Not sure how/if this works with encrypted drives.
 
I'm on a mac laptop which I take between work and home. I use DropBox for all documents that I can't replace. TimeMachine when I'm in the office. SuperDuper to clone probably every few days. One clone at work. One clone at home.

Michael
 
Mozy for key files

brucesly;65123 said:
My computer had a out of memory error??? and totally crashed during the backup. I had to go back to the earlier backup and restore the whole drive and lost about 9 days of input. My outlook backup and blackberry sync did not like the retore process and could not just copy back.

Ouch!

I've spent the last two days backing up, doing a full restore of my computer (to initial factory state), and reinstalled software, etc. It's over two years ago that I bought the computer and there was an unbelievable amount Windows updates that I had to contend with during the process. My computer system had become so clogged up and unstable there was little choice. It would completely hang, requiring cold starts. Half the time it didn't boot properly, requiring another cold start. The hard drive would be rattling away constantly and I wondered what it was doing! What clinched was when my anti-virus program stopped working and I couldn't even reinstall or uninstall it. Now the computer is quiet and the responsiveness is amazing, so it's been worth the effort.
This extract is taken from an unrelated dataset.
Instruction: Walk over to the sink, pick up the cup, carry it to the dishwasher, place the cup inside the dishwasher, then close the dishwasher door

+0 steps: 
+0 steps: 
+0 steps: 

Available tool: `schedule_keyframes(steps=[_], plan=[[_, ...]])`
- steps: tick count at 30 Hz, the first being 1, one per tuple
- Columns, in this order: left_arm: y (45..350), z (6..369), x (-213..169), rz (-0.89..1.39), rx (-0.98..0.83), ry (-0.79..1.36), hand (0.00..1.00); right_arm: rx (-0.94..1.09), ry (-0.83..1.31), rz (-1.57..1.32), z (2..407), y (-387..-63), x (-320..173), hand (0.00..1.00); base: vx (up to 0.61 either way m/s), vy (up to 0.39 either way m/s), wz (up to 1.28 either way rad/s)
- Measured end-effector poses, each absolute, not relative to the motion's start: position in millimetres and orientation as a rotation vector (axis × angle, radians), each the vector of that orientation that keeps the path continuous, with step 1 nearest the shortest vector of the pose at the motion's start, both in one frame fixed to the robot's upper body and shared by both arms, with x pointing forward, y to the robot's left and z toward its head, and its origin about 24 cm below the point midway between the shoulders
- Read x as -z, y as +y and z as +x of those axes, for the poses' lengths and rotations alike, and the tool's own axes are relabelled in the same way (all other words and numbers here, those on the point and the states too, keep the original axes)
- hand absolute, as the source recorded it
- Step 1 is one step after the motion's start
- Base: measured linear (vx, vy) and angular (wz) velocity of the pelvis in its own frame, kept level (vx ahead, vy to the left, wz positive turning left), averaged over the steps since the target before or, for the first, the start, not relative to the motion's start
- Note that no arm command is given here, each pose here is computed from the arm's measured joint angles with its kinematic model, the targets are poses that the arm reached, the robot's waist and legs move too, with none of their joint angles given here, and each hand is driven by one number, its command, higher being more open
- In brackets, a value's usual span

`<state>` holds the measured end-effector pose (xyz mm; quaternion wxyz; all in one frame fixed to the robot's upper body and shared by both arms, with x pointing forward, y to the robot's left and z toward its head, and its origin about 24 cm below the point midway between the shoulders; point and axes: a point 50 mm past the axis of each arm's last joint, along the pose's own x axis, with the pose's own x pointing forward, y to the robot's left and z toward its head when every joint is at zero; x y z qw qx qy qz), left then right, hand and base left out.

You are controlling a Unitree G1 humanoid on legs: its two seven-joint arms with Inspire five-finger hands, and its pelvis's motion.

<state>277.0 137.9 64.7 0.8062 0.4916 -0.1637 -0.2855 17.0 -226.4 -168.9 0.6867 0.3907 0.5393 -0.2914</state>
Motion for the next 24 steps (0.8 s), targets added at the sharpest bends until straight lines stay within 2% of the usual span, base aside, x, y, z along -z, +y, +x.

But back to the topic: I have a PC laptop and I don't use a high-end system, because I like to understand what's going on. For key files that get updated often, such as email and book keeping, I use Mozy. Because it's to the cloud it's rather slow, so I only use it for selected folders. I've set it to run twice a day. It's automatic and worry-free. With the small volume I get away with their free service of less than 2 GB. I'm very happy with this solution.

For the rest, I do (try to do) a weekly backup on to an external hard drive as well as to a large-ish USB memory stick (16 GB) using a cheap software tool called CopyCat by HahnTech.com. On the hard drive I backup all data; on the USB stick only documents (no music or films). What's a minus with CopyCat is that the incremental backups eventually fill up with files that I have deleted and no longer want to keep, so I run out of space and should I need to restore I would have a lot of junk to sort through. Every now and then, a complete backup needs to be done to create a new baseline.

As a part of my project to sort out a comfortable backup routine, I also went through all my files and purged! I did a folder every now and then and it took me months. I'm now much more discerning of what I decide to save! I went from 4.5 GB to 2 GB of documents (pictures, films, and music aside). (Who needs all those powerpoint slide shows of pretty pictures?)

Best wishes for your "sort out backup" project!
/Christina
 
Worth remembering to keep a backup in a separate place from your PC. Otherwise fire, flood etc or a burglar can make off with both copies of you files.